We do a quorum write.
The second node missed the write
When we do a quorum read. We will still have the correct result.
This is what you would expect.
We would stream the latest copy to the replacing node.
But this what may happen.
We stream the old copy to the replacing node.
As a result, the quorum read will be wrong.
In this case, node 1 dies and node 5 replaces it.
Unfortunately, node2 streams the old copy to the replacing node.
As a result, the new data was lost!
.
The first test is to rebuild from 1DC.
3 nodes in the cluster, ...
As we can see, in this test, the repair based operation is actually faster.

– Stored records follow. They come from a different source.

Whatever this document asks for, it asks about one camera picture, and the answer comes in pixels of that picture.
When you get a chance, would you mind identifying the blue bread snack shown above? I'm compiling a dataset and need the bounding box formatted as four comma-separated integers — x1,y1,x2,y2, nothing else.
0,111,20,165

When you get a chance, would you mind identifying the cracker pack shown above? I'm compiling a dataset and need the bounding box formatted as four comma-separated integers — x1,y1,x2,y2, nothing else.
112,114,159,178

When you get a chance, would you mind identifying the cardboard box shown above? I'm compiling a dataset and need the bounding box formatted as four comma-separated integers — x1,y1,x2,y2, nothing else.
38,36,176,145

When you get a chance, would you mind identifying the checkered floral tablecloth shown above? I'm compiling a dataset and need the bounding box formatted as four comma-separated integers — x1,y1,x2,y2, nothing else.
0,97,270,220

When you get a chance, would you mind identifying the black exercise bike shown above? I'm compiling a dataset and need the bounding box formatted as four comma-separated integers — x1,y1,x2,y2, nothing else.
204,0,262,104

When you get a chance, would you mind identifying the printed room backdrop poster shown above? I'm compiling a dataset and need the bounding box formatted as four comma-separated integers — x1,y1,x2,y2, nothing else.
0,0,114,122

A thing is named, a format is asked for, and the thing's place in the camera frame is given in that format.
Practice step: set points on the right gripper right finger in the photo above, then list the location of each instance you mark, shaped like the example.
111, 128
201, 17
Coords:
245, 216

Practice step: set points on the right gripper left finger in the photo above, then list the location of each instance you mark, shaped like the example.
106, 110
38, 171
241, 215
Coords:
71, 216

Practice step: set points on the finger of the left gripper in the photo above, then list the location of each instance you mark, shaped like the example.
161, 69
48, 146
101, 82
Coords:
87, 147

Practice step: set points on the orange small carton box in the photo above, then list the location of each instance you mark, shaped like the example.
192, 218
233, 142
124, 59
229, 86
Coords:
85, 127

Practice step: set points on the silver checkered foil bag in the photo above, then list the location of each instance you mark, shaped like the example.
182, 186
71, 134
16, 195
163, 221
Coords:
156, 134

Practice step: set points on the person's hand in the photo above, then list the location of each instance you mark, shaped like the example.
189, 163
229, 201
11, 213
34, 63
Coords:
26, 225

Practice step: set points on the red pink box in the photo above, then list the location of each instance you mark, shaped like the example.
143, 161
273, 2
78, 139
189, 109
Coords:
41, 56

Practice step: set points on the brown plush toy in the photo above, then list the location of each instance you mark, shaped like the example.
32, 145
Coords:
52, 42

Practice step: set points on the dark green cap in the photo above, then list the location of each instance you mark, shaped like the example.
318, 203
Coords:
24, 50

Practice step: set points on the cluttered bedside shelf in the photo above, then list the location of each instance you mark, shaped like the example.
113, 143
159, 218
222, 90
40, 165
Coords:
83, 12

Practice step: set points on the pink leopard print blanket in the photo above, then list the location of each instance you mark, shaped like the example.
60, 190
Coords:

This is mainly because, internally the repair works on more vnode ranges in parallel than streaming. In streaming, we stream 10% of the vnode ranges at a time. But there is only one pending stream plan in parallel.
However, even if repair based rebuild is slower in some cases, for instance, not considering the parallel contribution, it would be acceptable, because repair has more work to do and it is much much safer.
The second test is to rebuild from 2 DCs.
For the stream based operation, We have to perform two rebuilds operations. It streams 2 times more data to the rebuilding node.
For the repair based operation, we only need to perform one rebuild operation to sync from two DCS. It streams no extra data and uses less time. The time difference is around 2.5 times.